Many researchers investigated the relationship between nighttime driving and the risk of RTIs. Despite the abundance of literature on the epidemiology of RTIs among elderly drivers at nighttime, there is a considerable gap in knowledge regarding the causal effect of aging and nighttime driving, particularly in low- and middle-income countries (LMICs) such as Iran. This highlights the need for further research to better understand the factors that contribute to the increased risk of RTIs in elderly drivers and to develop effective interventions to improve road safety for this demographic.
The most crucial requirement for developing a causal estimate is appropriately selecting significant confounders. Generally, the critical confounders are already known in limited studies, and the selection of these confounders among many covariates has recently become the subject of scholarly discussion. The Kitchen Sink strategy, which selects all covariates as confounders and uses their presence in assessing causal effect, is perhaps the most straightforward known method [9]. When the number of covariates is very large, this method is unjustifiable, because it affects the efficiency of the model [10]. When there is a large group of variables, the Least Absolute Shrinkage and Selection Operator (LASSO) selects the best predictor and discards the rest [11].

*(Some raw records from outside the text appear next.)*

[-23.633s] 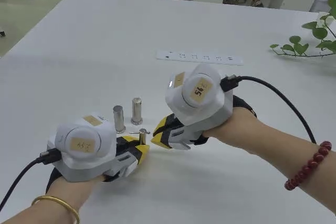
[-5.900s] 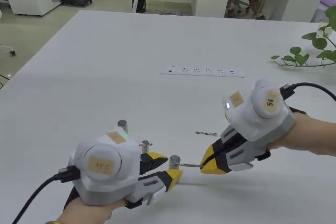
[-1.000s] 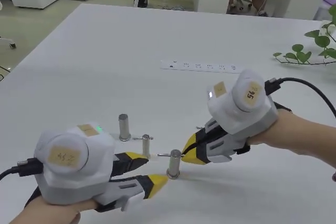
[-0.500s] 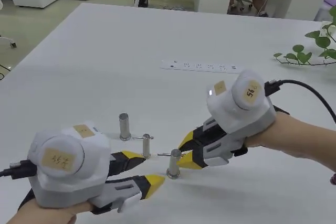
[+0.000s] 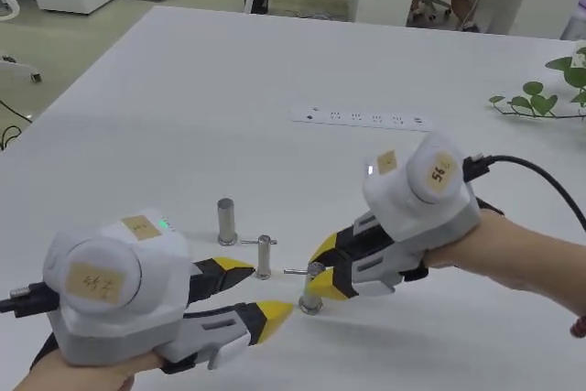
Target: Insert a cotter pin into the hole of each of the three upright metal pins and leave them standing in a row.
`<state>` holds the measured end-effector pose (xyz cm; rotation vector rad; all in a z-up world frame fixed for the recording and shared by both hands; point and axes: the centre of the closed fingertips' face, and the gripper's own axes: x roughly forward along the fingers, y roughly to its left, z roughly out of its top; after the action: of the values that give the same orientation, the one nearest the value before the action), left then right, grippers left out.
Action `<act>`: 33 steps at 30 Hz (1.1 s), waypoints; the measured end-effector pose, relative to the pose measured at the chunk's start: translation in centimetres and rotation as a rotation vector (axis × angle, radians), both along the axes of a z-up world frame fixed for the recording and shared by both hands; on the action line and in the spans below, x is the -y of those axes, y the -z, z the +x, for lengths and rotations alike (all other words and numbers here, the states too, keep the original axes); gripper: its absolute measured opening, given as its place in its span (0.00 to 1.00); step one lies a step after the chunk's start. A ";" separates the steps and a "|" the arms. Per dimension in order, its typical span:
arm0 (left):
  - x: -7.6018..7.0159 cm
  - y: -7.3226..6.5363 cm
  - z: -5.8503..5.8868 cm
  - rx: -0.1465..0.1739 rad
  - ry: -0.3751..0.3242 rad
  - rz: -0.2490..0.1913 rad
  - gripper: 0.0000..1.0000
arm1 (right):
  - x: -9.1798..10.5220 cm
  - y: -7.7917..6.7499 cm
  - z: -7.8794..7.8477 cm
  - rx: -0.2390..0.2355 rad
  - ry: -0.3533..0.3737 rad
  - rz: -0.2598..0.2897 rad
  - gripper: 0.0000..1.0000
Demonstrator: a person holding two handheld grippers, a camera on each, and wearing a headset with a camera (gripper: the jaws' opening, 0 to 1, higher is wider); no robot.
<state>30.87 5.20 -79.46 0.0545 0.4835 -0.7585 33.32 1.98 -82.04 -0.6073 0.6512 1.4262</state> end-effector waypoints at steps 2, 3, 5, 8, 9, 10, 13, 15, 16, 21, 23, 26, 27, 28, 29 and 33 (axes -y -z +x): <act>0.0 -0.1 -0.1 0.000 0.000 -0.005 0.34 | -0.1 0.1 0.0 0.001 0.002 0.002 0.16; 0.0 -0.1 -0.1 0.001 -0.001 -0.007 0.34 | -0.1 0.1 0.0 0.002 0.006 0.005 0.16; 0.0 -0.2 -0.2 0.002 -0.004 -0.011 0.35 | -0.1 0.2 0.1 -0.007 0.014 0.011 0.15; -0.1 -0.4 -0.3 0.013 -0.004 -0.012 0.36 | -0.1 0.1 0.1 0.004 0.006 0.017 0.15; -0.1 -0.5 -0.4 0.014 -0.004 -0.016 0.37 | -0.1 0.1 0.1 0.003 0.008 0.018 0.15; -0.2 -0.6 -0.4 0.017 -0.006 -0.023 0.38 | -0.1 0.1 0.0 0.003 0.009 0.018 0.14; -0.2 -0.6 -0.5 0.014 -0.004 -0.034 0.40 | -0.2 0.1 0.0 0.005 0.005 0.022 0.14; -0.3 -0.6 -0.5 0.013 -0.006 -0.036 0.44 | -0.2 0.1 0.1 0.009 0.007 0.022 0.14; -0.3 -0.6 -0.5 0.016 -0.006 -0.038 0.45 | -0.1 0.0 0.1 0.014 0.003 0.021 0.14; -0.5 -1.1 -0.3 0.035 -0.015 -0.054 0.51 | -0.1 0.0 0.3 0.004 0.015 0.026 0.14; -0.6 -1.2 -0.3 0.040 -0.017 -0.056 0.53 | 0.0 0.1 0.4 0.014 0.009 0.017 0.14; -0.8 -1.2 -0.2 0.054 -0.018 -0.052 0.57 | 0.0 0.0 0.8 0.021 0.007 0.010 0.14; -0.8 -1.1 -0.1 0.054 -0.019 -0.051 0.58 | 0.0 0.0 0.9 0.021 0.007 0.010 0.14; -0.9 -1.0 -0.1 0.052 -0.022 -0.049 0.59 | 0.1 0.0 1.1 0.022 0.009 0.010 0.14; -0.9 -0.8 0.0 0.049 -0.025 -0.047 0.59 | 0.1 -0.1 1.3 0.023 0.011 0.009 0.14; -1.2 -0.5 0.0 0.038 -0.035 -0.044 0.61 | 0.1 0.0 2.0 0.024 0.016 -0.001 0.14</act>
<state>30.88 6.37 -78.96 0.0195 0.4300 -0.7319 35.33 1.83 -82.00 -0.6175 0.6367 1.4015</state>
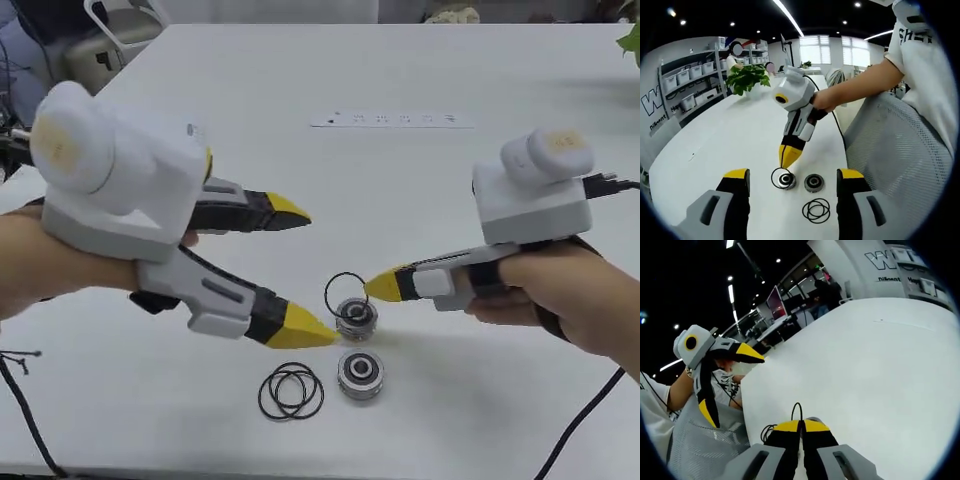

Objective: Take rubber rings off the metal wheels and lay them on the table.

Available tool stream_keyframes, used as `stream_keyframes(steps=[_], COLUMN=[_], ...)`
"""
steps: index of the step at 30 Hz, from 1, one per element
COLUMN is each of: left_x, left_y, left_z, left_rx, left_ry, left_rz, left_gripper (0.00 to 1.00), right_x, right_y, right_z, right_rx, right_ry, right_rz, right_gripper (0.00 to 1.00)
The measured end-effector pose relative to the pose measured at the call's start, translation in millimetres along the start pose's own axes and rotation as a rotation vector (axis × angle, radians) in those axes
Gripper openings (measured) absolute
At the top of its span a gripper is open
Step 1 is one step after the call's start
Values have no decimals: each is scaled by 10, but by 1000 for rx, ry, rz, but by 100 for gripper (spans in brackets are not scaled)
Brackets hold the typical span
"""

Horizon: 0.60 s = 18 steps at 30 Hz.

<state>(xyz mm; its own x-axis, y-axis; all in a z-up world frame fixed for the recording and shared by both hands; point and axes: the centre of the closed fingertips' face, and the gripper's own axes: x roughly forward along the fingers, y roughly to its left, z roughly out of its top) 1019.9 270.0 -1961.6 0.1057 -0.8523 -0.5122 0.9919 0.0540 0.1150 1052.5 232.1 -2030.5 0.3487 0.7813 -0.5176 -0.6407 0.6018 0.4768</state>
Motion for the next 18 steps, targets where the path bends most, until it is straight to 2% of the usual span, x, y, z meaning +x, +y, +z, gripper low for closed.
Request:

Another challenge for statisticians that could be resolved with the help of the Bayesian framework is setting the appropriate confounders in the presence of missing and sparse data. For frequency approaches, the advantage of the Bayesian methods has been proven, even with a non-informative prior [12]. In response to this challenge and as another novelty of the study, we proposed the Bayesian Lasso, which accounts for sparse data problems and appropriately selects significant confounders. Thus, this study aimed to report both the adjusted effects of aging and nighttime driving on older adults’ injuries as well as the causal effects using a new statistical method that can account for all significant confounders as well as the dispersion of sparse data.
Materials and Methods
In this cross-sectional study, the data were extracted from the Integrated Road Traffic Injury Registry System (IRTIRS) for elderly drivers [13]. As a national research program, the IRTIRS development started in 2017. The World Health Organization, the Iranian Ministry of Health, the Iranian Traffic Police, and the Iranian Forensic Medicine Organization were in charge of this multi-method study. The Ministry of Health and Medical Education, in collaboration with other interested organizations, and the Road Traffic Injury Research Center affiliated with Tabriz University of Medical Sciences have taken steps to develop the information registration system to create an integrated data collection system.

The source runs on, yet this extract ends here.